(GIVEN DATA Opens)

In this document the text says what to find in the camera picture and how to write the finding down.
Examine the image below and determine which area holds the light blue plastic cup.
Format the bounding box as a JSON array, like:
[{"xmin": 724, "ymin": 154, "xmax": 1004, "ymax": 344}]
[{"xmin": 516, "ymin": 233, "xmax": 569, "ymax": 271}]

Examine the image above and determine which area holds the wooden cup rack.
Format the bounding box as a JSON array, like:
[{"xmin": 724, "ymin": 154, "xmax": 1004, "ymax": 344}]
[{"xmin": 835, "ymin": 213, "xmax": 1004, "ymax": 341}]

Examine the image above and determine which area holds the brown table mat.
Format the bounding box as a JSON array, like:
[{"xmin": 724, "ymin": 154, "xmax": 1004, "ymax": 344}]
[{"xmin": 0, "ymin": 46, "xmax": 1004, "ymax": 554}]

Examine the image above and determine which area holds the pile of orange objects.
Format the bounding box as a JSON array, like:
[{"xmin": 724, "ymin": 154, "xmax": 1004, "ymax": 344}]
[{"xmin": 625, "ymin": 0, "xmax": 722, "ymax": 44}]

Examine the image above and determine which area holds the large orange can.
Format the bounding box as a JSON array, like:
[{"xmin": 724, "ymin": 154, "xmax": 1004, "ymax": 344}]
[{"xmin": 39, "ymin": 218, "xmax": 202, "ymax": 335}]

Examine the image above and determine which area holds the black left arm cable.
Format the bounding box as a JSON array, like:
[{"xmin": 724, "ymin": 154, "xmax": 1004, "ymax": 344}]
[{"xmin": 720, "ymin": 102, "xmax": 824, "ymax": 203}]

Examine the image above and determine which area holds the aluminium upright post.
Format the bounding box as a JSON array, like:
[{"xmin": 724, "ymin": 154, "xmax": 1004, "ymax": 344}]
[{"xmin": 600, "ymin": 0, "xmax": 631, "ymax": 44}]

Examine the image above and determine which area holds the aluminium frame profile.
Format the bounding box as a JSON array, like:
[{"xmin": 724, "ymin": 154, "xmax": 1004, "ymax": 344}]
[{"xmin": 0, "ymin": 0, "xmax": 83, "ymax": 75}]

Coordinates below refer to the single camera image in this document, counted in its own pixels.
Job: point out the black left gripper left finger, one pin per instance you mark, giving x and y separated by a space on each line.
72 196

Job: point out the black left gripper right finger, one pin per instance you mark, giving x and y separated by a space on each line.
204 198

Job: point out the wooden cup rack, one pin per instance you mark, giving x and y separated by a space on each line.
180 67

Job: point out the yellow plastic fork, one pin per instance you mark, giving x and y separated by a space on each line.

(GIVEN DATA Closes)

### REQUIREMENT
From the records above, extract each line exactly as shown.

### RESULT OF THIS TASK
In this document the text says what to find in the camera picture and how to write the finding down.
Examine the image below and determine which area holds the light blue plastic cup.
Format the bounding box as a JSON array, like:
[{"xmin": 724, "ymin": 154, "xmax": 1004, "ymax": 344}]
[{"xmin": 516, "ymin": 233, "xmax": 569, "ymax": 271}]

Examine the image above and determine which area holds the wooden cup rack.
Format the bounding box as a JSON array, like:
[{"xmin": 724, "ymin": 154, "xmax": 1004, "ymax": 344}]
[{"xmin": 835, "ymin": 213, "xmax": 1004, "ymax": 341}]

Examine the image above and determine which area holds the brown table mat.
Format the bounding box as a JSON array, like:
[{"xmin": 724, "ymin": 154, "xmax": 1004, "ymax": 344}]
[{"xmin": 0, "ymin": 46, "xmax": 1004, "ymax": 554}]

Examine the image above and determine which area holds the pile of orange objects.
Format the bounding box as a JSON array, like:
[{"xmin": 724, "ymin": 154, "xmax": 1004, "ymax": 344}]
[{"xmin": 625, "ymin": 0, "xmax": 722, "ymax": 44}]

Examine the image above and determine which area holds the large orange can.
Format the bounding box as a JSON array, like:
[{"xmin": 724, "ymin": 154, "xmax": 1004, "ymax": 344}]
[{"xmin": 39, "ymin": 218, "xmax": 202, "ymax": 335}]

Examine the image above and determine which area holds the black left arm cable.
Format the bounding box as a JSON array, like:
[{"xmin": 724, "ymin": 154, "xmax": 1004, "ymax": 344}]
[{"xmin": 720, "ymin": 102, "xmax": 824, "ymax": 203}]

Examine the image above and determine which area holds the aluminium upright post.
Format the bounding box as a JSON array, like:
[{"xmin": 724, "ymin": 154, "xmax": 1004, "ymax": 344}]
[{"xmin": 600, "ymin": 0, "xmax": 631, "ymax": 44}]

Examine the image above and determine which area holds the aluminium frame profile.
Format the bounding box as a JSON array, like:
[{"xmin": 724, "ymin": 154, "xmax": 1004, "ymax": 344}]
[{"xmin": 0, "ymin": 0, "xmax": 83, "ymax": 75}]

Coordinates below refer to the single camera image in this document, counted in its own pixels.
Job: point out the black left gripper left finger, one pin per instance you mark, giving x and y separated by a space on each line.
72 196

Job: point out the black left gripper right finger, one pin per instance you mark, giving x and y separated by a space on each line.
204 198

Job: point out the wooden cup rack, one pin per instance you mark, giving x and y separated by a space on each line.
180 67

Job: point out the yellow plastic fork, one pin per instance you mark, giving x and y separated by a space on each line.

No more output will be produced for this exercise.